→ **DATASET RECORDS**:
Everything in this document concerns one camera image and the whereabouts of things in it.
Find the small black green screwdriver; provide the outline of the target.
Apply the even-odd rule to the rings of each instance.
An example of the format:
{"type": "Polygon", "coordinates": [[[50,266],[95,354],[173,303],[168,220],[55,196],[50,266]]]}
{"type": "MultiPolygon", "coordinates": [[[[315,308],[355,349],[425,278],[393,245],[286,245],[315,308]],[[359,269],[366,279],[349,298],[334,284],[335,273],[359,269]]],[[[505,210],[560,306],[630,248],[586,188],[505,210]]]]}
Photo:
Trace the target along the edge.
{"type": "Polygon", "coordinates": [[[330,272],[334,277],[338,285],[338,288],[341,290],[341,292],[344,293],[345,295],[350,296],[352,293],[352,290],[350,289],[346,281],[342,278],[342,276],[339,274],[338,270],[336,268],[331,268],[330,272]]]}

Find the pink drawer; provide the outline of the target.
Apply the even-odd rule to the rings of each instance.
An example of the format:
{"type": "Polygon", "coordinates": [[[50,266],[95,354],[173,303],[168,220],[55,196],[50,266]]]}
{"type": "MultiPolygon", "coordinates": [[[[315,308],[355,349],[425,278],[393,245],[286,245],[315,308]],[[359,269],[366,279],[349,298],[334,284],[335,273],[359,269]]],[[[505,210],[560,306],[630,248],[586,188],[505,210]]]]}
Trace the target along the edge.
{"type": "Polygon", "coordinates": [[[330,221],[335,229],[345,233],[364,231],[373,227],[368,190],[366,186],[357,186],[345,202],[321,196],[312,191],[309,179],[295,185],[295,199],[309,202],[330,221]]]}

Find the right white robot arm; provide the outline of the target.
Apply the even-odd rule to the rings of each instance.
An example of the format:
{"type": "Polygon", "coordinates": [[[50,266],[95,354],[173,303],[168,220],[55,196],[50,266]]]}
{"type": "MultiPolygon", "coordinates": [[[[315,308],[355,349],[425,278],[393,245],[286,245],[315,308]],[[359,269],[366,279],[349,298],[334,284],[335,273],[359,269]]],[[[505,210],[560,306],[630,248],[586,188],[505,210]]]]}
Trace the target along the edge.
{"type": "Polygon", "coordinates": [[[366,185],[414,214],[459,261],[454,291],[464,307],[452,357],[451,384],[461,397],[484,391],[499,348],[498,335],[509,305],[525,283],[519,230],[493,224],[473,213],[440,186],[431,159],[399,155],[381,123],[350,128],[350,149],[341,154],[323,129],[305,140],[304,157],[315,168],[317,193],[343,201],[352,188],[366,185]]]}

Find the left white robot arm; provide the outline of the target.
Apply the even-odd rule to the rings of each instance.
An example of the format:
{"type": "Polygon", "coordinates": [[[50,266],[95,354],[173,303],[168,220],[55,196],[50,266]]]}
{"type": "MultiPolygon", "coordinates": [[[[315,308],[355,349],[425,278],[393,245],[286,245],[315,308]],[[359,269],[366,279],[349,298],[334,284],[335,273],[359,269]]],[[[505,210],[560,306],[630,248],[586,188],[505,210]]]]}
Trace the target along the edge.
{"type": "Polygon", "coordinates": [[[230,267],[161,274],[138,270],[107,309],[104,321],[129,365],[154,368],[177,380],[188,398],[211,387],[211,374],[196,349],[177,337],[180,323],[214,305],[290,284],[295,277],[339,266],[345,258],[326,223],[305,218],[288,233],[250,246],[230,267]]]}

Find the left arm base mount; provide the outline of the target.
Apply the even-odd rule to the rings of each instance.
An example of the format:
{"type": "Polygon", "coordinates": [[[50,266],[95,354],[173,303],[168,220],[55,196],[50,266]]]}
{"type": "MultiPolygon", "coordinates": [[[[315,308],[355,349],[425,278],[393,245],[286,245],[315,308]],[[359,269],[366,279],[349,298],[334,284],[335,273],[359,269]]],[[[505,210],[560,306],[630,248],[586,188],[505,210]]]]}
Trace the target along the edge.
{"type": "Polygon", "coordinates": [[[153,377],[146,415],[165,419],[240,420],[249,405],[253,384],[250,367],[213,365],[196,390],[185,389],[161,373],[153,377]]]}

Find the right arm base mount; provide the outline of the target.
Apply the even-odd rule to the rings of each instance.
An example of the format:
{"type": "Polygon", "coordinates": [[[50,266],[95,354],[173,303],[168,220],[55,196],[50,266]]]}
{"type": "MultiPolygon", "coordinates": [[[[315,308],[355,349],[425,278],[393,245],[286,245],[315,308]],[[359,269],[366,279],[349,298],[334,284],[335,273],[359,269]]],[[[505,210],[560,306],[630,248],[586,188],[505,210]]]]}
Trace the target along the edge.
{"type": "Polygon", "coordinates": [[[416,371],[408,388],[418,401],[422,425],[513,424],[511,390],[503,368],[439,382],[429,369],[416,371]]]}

→ **YOUR GOAL**: From the line that contains "Find the right arm" through the end of the records above, print every line exactly and nothing else.

→ **SOLUTION FOR THIS TASK**:
Find the right arm base mount; provide the outline of the target.
Apply the even-odd rule to the rings of each instance.
An example of the format:
{"type": "Polygon", "coordinates": [[[50,266],[95,354],[173,303],[168,220],[55,196],[50,266]]]}
{"type": "MultiPolygon", "coordinates": [[[[315,308],[355,349],[425,278],[393,245],[286,245],[315,308]],[[359,269],[366,279],[349,298],[334,284],[335,273],[359,269]]],[[[505,210],[560,306],[630,248],[586,188],[505,210]]]]}
Trace the target along the edge.
{"type": "Polygon", "coordinates": [[[416,371],[408,388],[418,401],[422,425],[513,424],[511,390],[503,368],[439,382],[429,369],[416,371]]]}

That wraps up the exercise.